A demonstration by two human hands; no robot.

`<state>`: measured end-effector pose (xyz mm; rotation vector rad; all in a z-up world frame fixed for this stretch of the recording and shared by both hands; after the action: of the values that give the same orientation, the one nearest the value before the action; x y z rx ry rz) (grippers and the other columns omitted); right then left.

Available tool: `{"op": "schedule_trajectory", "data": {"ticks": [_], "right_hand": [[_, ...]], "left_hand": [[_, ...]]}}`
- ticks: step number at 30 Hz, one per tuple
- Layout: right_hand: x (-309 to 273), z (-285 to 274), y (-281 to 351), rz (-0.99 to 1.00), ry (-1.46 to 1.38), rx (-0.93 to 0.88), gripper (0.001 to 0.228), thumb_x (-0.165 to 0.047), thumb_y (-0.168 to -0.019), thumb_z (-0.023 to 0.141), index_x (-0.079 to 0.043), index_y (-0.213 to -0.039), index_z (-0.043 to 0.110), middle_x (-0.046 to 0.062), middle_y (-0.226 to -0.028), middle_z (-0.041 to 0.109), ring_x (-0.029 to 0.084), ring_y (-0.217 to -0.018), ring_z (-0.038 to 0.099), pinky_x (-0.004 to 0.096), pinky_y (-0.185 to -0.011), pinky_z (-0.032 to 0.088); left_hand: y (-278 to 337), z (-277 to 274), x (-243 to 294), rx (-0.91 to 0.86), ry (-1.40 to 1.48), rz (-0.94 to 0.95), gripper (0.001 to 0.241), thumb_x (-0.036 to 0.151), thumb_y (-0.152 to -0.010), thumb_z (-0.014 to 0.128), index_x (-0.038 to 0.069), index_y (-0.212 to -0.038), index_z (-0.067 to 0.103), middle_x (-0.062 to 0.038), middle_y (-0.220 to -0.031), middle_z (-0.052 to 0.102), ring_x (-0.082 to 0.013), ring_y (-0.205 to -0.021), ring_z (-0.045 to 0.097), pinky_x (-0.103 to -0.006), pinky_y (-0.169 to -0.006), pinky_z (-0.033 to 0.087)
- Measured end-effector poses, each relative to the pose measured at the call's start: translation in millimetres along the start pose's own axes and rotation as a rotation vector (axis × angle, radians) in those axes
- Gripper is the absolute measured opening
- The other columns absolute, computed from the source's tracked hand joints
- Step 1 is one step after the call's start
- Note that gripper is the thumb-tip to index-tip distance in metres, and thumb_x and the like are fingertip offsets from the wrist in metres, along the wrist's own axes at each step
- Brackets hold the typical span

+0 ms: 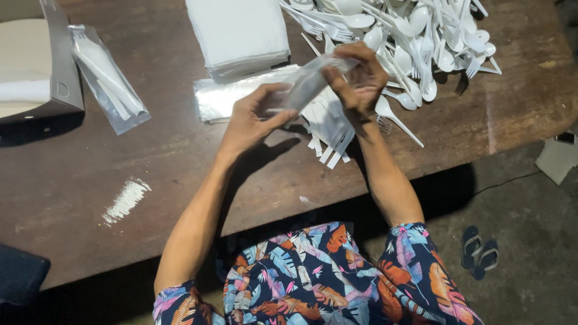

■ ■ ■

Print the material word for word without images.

**Answer section**
A demonstration by two human hands; no robot.

`<state>`: measured end-effector pose (xyz mm; rotation vector rad; all in a z-up world frame fixed for this stretch of the recording and shared by both hands; after the action: of the values that give the same orientation, the one nearest the value before the action; x y z rx ry rz) (grippers and the other columns omitted); right then left.

Available tool: `{"op": "schedule_trajectory", "data": {"ticks": [_], "right_hand": [[_, ...]], "left_hand": [[_, ...]]}}`
- ticks: step number at 30 Hz, one per tuple
- Layout: right_hand: x (-309 to 273), z (-285 to 274), y (-281 to 351), rz (-0.99 to 1.00), ry (-1.46 to 1.38), rx (-0.93 to 0.88), gripper (0.001 to 0.228), thumb_x (-0.165 to 0.047), thumb_y (-0.168 to -0.019), thumb_z (-0.023 to 0.141), index_x (-0.079 to 0.043), index_y (-0.213 to -0.039), index_z (-0.043 to 0.110), middle_x (-0.046 to 0.062), middle_y (-0.226 to -0.028), middle_z (-0.041 to 0.109), ring_x (-0.029 to 0.084), ring_y (-0.217 to -0.018), ring_z (-0.038 to 0.099), pinky_x (-0.004 to 0.096), pinky_y (-0.185 to -0.011), pinky_z (-0.032 to 0.088); left_hand: y (-278 to 337), z (-277 to 274), x (-243 to 294), rx (-0.91 to 0.86), ry (-1.40 to 1.48), rz (-0.94 to 0.95), gripper (0.001 to 0.241), thumb_x (-0.036 to 0.151), thumb_y (-0.152 to -0.010), thumb_z (-0.014 to 0.128), index_x (-0.038 to 0.069), index_y (-0.212 to -0.038), index_z (-0.067 to 0.103), middle_x (-0.062 to 0.038), middle_y (-0.220 to -0.031), middle_z (-0.052 to 0.102), ring_x (-0.082 to 0.013), ring_y (-0.205 to -0.021), ring_z (-0.045 to 0.097), pinky_x (-0.103 to -0.006), pinky_y (-0.169 to -0.006), pinky_z (-0.033 to 0.087)
- Measured end-effector poses, each relative to the pose measured at the call's start: translation in millimetres along the start pose's own axes and rotation as a rotation vector (axis × angle, radians) in those axes
- Gripper is the absolute measured opening
- The other columns absolute, computed from the source's tracked hand joints
- Step 1 is one step after the call's start
- Note that gripper is the thumb-tip to index-tip distance in metres, and thumb_x and the like are fingertip offsets from the wrist in metres, along the wrist's own axes at each step
- Brackets hold the typical span

+0 ms: 

The answer requires no further additions.